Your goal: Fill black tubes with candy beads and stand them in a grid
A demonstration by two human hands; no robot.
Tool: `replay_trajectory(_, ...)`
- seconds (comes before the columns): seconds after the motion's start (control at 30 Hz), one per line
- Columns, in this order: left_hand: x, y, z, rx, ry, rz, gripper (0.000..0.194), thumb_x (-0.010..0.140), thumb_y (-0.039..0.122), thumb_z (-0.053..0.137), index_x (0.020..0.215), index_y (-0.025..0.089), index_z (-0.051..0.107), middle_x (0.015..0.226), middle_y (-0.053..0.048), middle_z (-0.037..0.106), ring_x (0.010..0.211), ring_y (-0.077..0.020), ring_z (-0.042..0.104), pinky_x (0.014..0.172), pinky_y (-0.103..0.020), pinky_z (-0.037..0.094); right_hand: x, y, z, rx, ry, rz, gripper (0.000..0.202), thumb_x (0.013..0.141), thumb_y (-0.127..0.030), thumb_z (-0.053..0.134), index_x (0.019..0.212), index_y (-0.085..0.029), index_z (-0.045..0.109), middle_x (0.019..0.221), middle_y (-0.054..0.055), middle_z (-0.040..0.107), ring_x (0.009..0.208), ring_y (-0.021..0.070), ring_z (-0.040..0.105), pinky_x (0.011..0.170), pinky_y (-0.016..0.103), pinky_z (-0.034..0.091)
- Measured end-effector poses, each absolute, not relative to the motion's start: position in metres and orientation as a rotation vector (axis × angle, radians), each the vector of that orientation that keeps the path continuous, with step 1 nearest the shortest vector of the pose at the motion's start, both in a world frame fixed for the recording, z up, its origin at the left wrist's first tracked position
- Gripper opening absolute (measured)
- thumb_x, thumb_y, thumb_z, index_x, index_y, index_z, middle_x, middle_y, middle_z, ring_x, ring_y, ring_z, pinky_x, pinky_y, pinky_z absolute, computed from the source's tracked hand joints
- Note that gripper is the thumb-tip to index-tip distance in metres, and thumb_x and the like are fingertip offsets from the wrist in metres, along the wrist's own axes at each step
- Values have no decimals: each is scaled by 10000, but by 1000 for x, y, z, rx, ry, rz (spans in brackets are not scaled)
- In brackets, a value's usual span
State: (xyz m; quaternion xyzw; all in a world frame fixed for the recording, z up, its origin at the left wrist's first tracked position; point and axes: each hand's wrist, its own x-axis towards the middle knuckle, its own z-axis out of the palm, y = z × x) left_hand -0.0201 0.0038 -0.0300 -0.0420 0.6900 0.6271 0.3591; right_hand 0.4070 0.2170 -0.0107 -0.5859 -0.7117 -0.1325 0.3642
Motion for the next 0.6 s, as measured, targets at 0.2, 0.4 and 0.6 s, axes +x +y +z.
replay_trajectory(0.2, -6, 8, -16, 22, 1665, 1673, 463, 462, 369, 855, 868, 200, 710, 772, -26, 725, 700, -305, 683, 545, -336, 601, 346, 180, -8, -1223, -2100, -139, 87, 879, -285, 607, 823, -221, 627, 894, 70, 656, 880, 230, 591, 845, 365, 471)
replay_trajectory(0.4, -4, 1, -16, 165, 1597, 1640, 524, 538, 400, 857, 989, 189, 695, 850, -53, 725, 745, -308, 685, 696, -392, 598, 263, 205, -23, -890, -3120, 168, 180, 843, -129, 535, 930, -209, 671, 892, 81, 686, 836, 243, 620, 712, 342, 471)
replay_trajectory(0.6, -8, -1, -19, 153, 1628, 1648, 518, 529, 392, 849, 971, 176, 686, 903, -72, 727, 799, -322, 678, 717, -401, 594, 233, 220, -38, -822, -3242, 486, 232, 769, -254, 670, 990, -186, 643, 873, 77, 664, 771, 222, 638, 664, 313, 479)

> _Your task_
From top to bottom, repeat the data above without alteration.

> _Exercise response_
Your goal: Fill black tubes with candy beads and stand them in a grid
A demonstration by two human hands; no robot.
Tool: `replay_trajectory(_, ...)`
- seconds (comes before the columns): seconds after the motion's start (control at 30 Hz), one per line
- Columns, in this order: left_hand: x, y, z, rx, ry, rz, gripper (0.000..0.194), thumb_x (-0.010..0.140), thumb_y (-0.039..0.122), thumb_z (-0.053..0.137), index_x (0.020..0.215), index_y (-0.025..0.089), index_z (-0.051..0.107), middle_x (0.015..0.226), middle_y (-0.053..0.048), middle_z (-0.037..0.106), ring_x (0.010..0.211), ring_y (-0.077..0.020), ring_z (-0.042..0.104), pinky_x (0.014..0.172), pinky_y (-0.103..0.020), pinky_z (-0.037..0.094); right_hand: x, y, z, rx, ry, rz, gripper (0.000..0.202), thumb_x (0.013..0.141), thumb_y (-0.127..0.030), thumb_z (-0.053..0.134), index_x (0.019..0.212), index_y (-0.085..0.029), index_z (-0.045..0.109), middle_x (0.019..0.221), middle_y (-0.054..0.055), middle_z (-0.040..0.107), ring_x (0.009..0.208), ring_y (-0.021..0.070), ring_z (-0.040..0.105), pinky_x (0.011..0.170), pinky_y (-0.016..0.103), pinky_z (-0.034..0.091)
- Measured end-effector poses, each absolute, not relative to the motion's start: position in metres and orientation as a rotation vector (axis × angle, radians), each the vector of that orientation that keeps the path continuous, with step 1 nearest the shortest vector of the pose at the motion's start, both in a world frame fixed for the recording, z up, its origin at the left wrist's first tracked position
- Gripper opening absolute (measured)
- thumb_x, thumb_y, thumb_z, index_x, index_y, index_z, middle_x, middle_y, middle_z, ring_x, ring_y, ring_z, pinky_x, pinky_y, pinky_z absolute, computed from the source's tracked hand joints
- Note that gripper is the thumb-tip to index-tip distance in metres, and thumb_x and the like are fingertip offsets from the wrist in metres, along the wrist's own axes at each step
- Values have no decimals: each is scaled by 10000, but by 1000 for x, y, z, rx, ry, rz (spans in brackets are not scaled)
- In brackets, a value's usual span
State: (xyz m; quaternion xyzw; all in a world frame fixed for the recording, z up, its origin at the left wrist's first tracked position; point and axes: each hand's wrist, its own x-axis towards the middle knuckle, its own z-axis out of the palm, y = z × x) left_hand -0.0201 0.0038 -0.0300 -0.0420 0.6900 0.6271 0.3591; right_hand 0.4070 0.2170 -0.0107 -0.5859 -0.7117 -0.1325 0.3642
Motion for the next 0.6 s, as measured, targets at 0.2, 0.4 and 0.6 s, axes +x +y +z.
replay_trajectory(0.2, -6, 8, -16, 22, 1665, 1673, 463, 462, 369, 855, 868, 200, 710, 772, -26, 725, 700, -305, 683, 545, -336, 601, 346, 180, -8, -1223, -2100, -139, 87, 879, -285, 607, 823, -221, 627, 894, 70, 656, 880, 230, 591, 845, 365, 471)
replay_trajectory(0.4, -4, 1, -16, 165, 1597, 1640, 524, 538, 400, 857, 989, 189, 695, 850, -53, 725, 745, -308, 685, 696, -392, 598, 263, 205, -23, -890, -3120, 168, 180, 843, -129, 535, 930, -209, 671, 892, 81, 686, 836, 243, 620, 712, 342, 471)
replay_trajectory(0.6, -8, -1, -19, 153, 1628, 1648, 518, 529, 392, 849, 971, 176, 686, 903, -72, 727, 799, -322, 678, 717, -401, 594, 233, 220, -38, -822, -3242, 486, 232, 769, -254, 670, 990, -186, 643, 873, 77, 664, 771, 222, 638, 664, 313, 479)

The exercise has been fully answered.